Leaving the images aside, print every record in the material exactly.

** Opening Extracted information block **

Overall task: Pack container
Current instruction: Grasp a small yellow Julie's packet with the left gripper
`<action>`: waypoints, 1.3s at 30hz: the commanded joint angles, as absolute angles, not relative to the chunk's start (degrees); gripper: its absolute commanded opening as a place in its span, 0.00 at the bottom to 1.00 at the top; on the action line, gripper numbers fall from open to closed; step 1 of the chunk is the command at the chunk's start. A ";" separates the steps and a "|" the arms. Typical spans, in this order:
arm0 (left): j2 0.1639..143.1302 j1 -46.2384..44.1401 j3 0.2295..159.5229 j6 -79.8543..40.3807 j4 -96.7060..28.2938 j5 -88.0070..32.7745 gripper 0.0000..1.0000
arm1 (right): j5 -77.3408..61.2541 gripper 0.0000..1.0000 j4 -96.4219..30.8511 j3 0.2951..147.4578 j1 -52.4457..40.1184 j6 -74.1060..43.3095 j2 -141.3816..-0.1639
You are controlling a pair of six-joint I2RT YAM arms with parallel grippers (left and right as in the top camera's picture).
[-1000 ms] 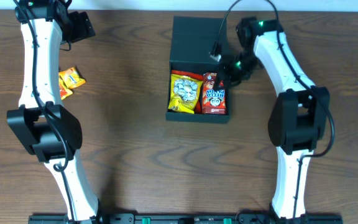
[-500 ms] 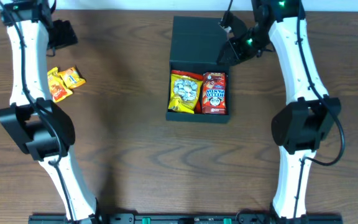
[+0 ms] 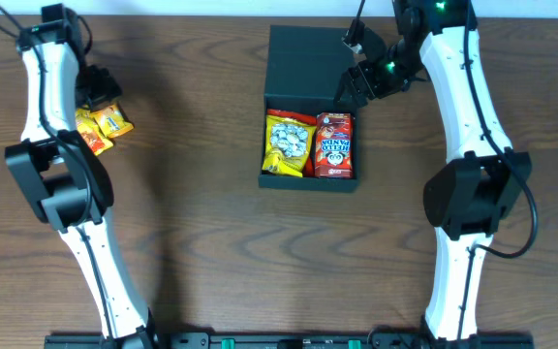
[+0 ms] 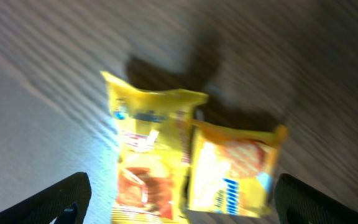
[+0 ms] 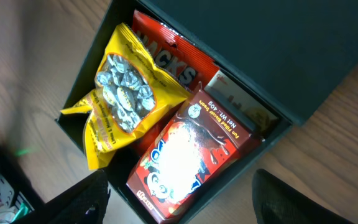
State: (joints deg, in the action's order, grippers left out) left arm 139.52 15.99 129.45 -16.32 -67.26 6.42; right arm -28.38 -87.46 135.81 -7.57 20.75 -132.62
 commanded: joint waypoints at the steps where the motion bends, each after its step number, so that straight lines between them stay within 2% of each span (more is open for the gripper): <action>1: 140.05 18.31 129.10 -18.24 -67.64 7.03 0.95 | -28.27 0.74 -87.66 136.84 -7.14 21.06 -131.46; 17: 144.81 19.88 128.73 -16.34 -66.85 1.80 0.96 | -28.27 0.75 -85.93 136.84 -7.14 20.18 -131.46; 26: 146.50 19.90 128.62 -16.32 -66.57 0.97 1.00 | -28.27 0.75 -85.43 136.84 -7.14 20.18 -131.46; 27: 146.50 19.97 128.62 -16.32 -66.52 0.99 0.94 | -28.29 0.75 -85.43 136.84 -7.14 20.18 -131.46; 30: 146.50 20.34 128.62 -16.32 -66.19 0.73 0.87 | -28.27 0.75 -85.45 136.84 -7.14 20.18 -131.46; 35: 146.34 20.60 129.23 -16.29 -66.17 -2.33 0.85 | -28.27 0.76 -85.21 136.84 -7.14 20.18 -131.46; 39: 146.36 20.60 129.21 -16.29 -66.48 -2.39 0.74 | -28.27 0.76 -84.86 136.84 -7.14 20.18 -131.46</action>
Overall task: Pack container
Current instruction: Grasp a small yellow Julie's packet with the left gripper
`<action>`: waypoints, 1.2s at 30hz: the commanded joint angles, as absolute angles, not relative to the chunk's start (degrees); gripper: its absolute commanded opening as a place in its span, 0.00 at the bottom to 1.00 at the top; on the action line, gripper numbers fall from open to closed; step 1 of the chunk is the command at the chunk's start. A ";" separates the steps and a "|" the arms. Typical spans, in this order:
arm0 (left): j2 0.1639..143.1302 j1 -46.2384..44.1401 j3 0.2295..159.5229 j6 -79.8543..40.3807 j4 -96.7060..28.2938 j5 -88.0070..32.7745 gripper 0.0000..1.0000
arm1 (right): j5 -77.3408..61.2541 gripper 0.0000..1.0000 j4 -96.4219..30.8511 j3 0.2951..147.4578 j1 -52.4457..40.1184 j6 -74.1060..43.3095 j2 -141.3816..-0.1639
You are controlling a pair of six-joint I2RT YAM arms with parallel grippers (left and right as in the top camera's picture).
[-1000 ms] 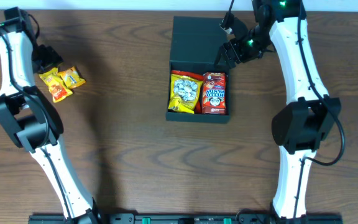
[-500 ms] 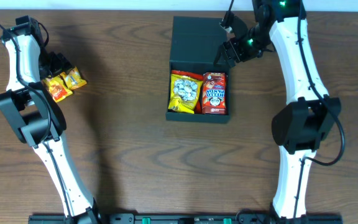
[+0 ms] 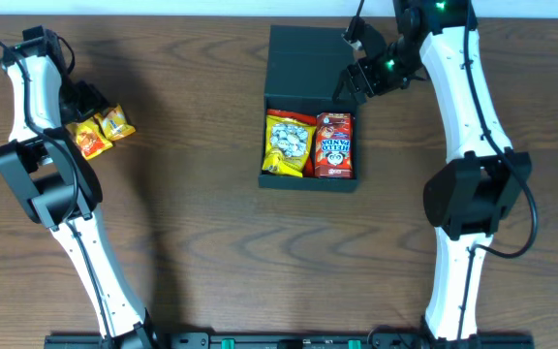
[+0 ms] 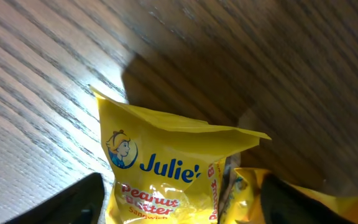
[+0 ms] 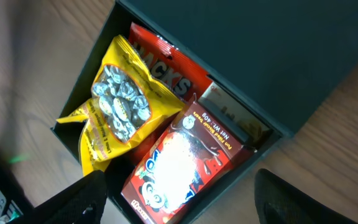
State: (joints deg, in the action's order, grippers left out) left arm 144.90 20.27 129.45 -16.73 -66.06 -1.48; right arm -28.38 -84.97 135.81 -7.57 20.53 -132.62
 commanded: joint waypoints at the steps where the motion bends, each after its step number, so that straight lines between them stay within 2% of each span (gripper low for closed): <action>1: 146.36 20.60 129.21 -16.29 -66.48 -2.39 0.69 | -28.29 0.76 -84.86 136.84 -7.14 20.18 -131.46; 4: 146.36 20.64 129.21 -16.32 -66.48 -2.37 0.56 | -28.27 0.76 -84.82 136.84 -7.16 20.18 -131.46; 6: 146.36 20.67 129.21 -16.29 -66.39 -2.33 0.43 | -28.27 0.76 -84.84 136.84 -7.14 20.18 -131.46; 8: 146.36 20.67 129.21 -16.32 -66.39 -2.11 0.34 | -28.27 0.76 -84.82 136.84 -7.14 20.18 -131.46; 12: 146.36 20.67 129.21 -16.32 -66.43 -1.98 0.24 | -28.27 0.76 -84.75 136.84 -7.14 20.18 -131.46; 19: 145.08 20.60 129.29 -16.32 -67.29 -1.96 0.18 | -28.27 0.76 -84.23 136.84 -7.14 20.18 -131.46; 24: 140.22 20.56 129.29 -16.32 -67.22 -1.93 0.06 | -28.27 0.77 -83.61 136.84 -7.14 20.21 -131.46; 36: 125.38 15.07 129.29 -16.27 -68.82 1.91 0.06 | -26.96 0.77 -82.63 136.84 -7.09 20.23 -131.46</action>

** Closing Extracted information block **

§ **Your solution**
Overall task: Pack container
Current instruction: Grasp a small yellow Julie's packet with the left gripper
`<action>`: waypoints, 1.3s at 30hz: the commanded joint angles, as absolute angles, not relative to the chunk's start (degrees); gripper: its absolute commanded opening as a place in its span, 0.00 at the bottom to 1.00 at the top; on the action line, gripper numbers fall from open to closed; step 1 of the chunk is the command at the chunk's start. A ";" separates the steps and a "|" the arms. Typical spans, in this order:
arm0 (left): j2 0.1639..143.1302 j1 -46.2384..44.1401 j3 0.2295..159.5229 j6 -79.8543..40.3807 j4 -96.7060..28.2938 j5 -88.0070..32.7745 gripper 0.0000..1.0000
arm1 (right): j5 -77.3408..61.2541 gripper 0.0000..1.0000 j4 -96.4219..30.8511 j3 0.2951..147.4578 j1 -52.4457..40.1184 j6 -74.1060..43.3095 j2 -141.3816..-0.1639
You are controlling a pair of six-joint I2RT YAM arms with parallel grippers (left and right as in the top camera's picture).
[-1000 ms] 
[-500 ms] 
[+0 ms] 
[+0 ms] 
[+0 ms] 
State: (joints deg, in the action's order, grippers left out) left arm 139.52 15.99 129.45 -16.32 -67.26 6.42; right arm -28.38 -87.46 135.81 -7.57 20.75 -132.62
 commanded: joint waypoints at the steps where the motion bends, each after its step number, so that straight lines between them stay within 2% of each span (more is open for the gripper): <action>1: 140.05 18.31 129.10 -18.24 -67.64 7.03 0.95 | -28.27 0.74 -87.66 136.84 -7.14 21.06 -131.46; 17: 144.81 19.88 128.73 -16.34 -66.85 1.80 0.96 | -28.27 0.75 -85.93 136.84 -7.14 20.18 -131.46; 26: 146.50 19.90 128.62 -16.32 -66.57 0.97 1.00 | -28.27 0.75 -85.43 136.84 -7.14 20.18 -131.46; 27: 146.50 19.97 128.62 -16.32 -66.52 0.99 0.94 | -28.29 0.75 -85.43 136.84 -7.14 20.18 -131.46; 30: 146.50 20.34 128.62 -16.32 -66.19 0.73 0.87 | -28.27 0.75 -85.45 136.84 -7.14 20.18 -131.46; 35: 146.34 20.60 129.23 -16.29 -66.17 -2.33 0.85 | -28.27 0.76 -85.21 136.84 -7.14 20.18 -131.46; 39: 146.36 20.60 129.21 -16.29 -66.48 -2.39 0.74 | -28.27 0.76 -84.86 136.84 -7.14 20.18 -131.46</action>
Overall task: Pack container
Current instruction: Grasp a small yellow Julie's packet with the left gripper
`<action>`: waypoints, 1.2s at 30hz: the commanded joint angles, as absolute angles, not relative to the chunk's start (degrees); gripper: its absolute commanded opening as a place in its span, 0.00 at the bottom to 1.00 at the top; on the action line, gripper numbers fall from open to closed; step 1 of the chunk is the command at the chunk's start. A ";" separates the steps and a "|" the arms. Typical spans, in this order:
arm0 (left): j2 0.1639..143.1302 j1 -46.2384..44.1401 j3 0.2295..159.5229 j6 -79.8543..40.3807 j4 -96.7060..28.2938 j5 -88.0070..32.7745 gripper 0.0000..1.0000
arm1 (right): j5 -77.3408..61.2541 gripper 0.0000..1.0000 j4 -96.4219..30.8511 j3 0.2951..147.4578 j1 -52.4457..40.1184 j6 -74.1060..43.3095 j2 -141.3816..-0.1639
You are controlling a pair of six-joint I2RT YAM arms with parallel grippers (left and right as in the top camera's picture).
[-1000 ms] 
[-500 ms] 
[+0 ms] 
[+0 ms] 
[+0 ms] 
State: (joints deg, in the action's order, grippers left out) left arm 144.90 20.27 129.45 -16.73 -66.06 -1.48; right arm -28.38 -84.97 135.81 -7.57 20.53 -132.62
 commanded: joint waypoints at the steps where the motion bends, each after its step number, so that straight lines between them stay within 2% of each span (gripper low for closed): <action>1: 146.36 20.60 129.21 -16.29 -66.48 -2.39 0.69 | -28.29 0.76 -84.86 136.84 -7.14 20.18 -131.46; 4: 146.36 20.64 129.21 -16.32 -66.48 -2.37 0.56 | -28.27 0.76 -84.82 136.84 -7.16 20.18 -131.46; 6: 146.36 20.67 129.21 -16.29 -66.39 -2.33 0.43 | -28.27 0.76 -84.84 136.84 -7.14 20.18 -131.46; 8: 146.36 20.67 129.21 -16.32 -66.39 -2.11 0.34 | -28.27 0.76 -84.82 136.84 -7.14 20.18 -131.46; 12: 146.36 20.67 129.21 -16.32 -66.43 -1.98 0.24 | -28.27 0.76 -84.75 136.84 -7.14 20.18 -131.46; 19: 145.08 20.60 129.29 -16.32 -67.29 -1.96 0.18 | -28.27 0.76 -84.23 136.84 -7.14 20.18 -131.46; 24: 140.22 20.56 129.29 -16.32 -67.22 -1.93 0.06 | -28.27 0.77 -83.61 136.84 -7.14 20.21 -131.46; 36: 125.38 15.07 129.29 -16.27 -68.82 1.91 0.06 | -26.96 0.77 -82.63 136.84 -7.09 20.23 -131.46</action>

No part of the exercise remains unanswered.